GUEST VIEW: Fracking saves low-income lives

Fracking helped save the lives of roughly 11,000 Americans each winter from 2005 to 2010, according to a recent National Bureau of Economic Research paper.
How? By driving down energy prices and helping them affordably heat their homes.
Demographers have long observed that low-income people die at higher rates during the winter months. This “excess winter mortality” has a simple, heartbreaking cause — people keep their dwellings uncomfortably cold to reduce their heating bills. Constant exposure to chilly temperatures makes it more likely that people will contract and succumb to respiratory and heart disease.
Many low-income Americans also skimp on food and health care to afford their heating bills. Thirty-one percent of households struggle to pay energy bills. About 17 percent of U.S. households spend more than 10 percent of their total income on energy costs, mostly on heating.
A staggering share of the U.S. population lives on the edge. Forty million Americans are unsure whether they’ll have enough money to buy food. As many as 40 percent of older adults sometimes fail to adhere to their prescription regimens due to cost concerns.
Even relatively minor changes in heating costs can dramatically affect these Americans’ health. A $20 per month fluctuation in utility bills could determine whether seniors can afford to refill a prescription or stock their pantries.
Fortunately for these low-income households, energy companies began perfecting hydraulic fracturing, or “fracking” in the 2000s. This drilling technique involves pumping water and sand into underground shale rock formations. The water creates tiny cracks in the rock, and the sand props open those fissures, enabling companies to extract immense quantities of oil and natural gas. In 2018, energy companies produced about 50 percent more natural gas than they did at the turn of the century.

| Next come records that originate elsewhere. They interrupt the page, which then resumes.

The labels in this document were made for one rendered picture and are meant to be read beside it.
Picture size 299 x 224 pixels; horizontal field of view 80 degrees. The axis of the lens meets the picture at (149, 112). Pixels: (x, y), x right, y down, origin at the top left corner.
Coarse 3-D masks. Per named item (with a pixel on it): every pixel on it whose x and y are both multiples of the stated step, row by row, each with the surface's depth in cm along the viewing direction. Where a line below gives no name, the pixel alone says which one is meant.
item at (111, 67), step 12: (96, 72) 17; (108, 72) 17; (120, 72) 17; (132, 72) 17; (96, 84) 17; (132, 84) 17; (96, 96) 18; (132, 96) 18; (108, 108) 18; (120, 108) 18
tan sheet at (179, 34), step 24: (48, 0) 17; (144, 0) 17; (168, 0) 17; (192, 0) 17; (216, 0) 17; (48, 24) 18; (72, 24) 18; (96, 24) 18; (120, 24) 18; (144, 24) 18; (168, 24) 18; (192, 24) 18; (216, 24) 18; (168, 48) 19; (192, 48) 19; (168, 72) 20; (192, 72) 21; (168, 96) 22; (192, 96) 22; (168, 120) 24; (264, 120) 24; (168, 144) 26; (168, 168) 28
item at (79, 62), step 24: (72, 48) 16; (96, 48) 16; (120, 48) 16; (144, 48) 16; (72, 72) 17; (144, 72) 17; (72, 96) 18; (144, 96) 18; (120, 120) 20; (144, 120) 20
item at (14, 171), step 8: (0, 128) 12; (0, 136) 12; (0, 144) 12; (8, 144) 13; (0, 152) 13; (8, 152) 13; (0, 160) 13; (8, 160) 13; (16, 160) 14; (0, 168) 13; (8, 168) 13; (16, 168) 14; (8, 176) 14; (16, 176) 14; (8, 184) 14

The boom in shale gas production caused prices to plummet. The cost of heating a home with natural gas fell 42 percent between 2005 and 2010, relative to the cost of using electric heat.

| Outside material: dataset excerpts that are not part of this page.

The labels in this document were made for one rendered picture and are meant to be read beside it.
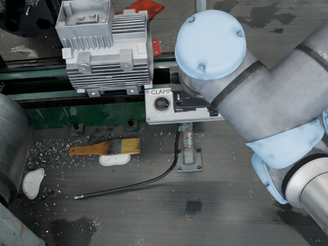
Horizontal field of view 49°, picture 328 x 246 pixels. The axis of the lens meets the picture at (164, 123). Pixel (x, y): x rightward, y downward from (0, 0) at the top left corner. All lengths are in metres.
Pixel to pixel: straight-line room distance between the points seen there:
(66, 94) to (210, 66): 0.70
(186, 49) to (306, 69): 0.13
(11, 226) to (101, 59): 0.41
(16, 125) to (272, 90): 0.55
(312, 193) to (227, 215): 0.30
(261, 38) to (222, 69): 0.93
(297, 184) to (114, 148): 0.53
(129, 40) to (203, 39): 0.50
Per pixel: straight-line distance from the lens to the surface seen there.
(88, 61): 0.86
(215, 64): 0.38
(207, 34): 0.39
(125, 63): 0.84
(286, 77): 0.40
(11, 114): 0.79
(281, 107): 0.40
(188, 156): 0.93
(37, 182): 1.03
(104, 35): 0.86
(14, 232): 0.76
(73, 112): 1.04
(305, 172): 0.68
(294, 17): 1.42
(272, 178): 0.71
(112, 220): 0.92
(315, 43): 0.42
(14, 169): 0.77
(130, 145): 1.01
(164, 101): 0.74
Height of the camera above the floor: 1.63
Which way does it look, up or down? 53 degrees down
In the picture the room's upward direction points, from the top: 8 degrees counter-clockwise
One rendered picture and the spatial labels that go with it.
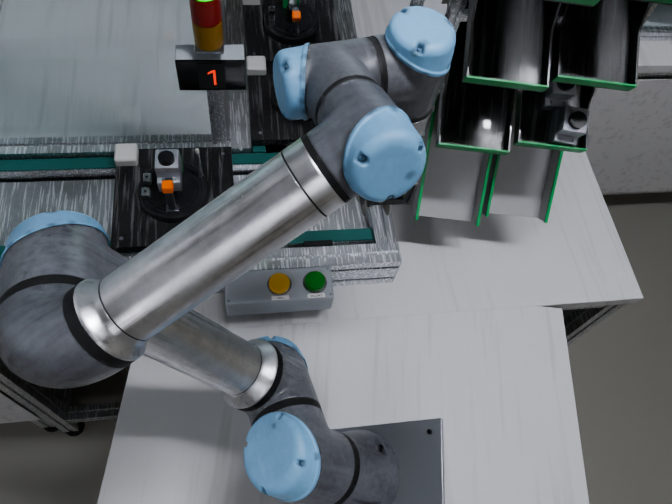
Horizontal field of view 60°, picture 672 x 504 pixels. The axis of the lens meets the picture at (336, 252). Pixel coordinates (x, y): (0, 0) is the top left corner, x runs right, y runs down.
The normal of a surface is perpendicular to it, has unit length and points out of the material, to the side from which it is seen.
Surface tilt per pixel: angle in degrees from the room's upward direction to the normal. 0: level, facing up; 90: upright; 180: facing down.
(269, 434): 42
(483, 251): 0
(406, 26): 1
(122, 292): 29
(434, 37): 1
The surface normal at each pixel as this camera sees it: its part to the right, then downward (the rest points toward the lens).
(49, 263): 0.16, -0.76
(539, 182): 0.04, 0.29
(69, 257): 0.47, -0.74
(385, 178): 0.32, 0.65
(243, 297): 0.11, -0.47
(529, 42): 0.08, -0.06
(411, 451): -0.62, -0.41

Thanks to this price drop, there was a 1.6 percent decrease in winter deaths in homes heated by natural gas. And since most Americans heat their homes with natural gas, overall winter mortality dropped 0.9 percent.
The study concludes that “the drop in natural gas prices in the late 2000s, induced largely by the boom in shale gas production, averted 11,000 winter deaths per year” in the United States.
And that’s only counting the lives saved by lower energy prices — fracking has also spared thousands of people from lung cancer. In recent years, many utility companies have switched from coal to cheaper natural gas, which burns considerably cleaner and releases far fewer toxic chemicals. As many as 52,000 Americans die prematurely each year due to coal-related emissions.
Fracking is helping save thousands of lives each year. Lawmakers and regulators can’t afford to ignore these health benefits when making policies that affect natural gas production.
Ron Williamson is the president of the Great Plains Public Policy Institute, a public policy research organization based in Sioux Falls, South Dakota.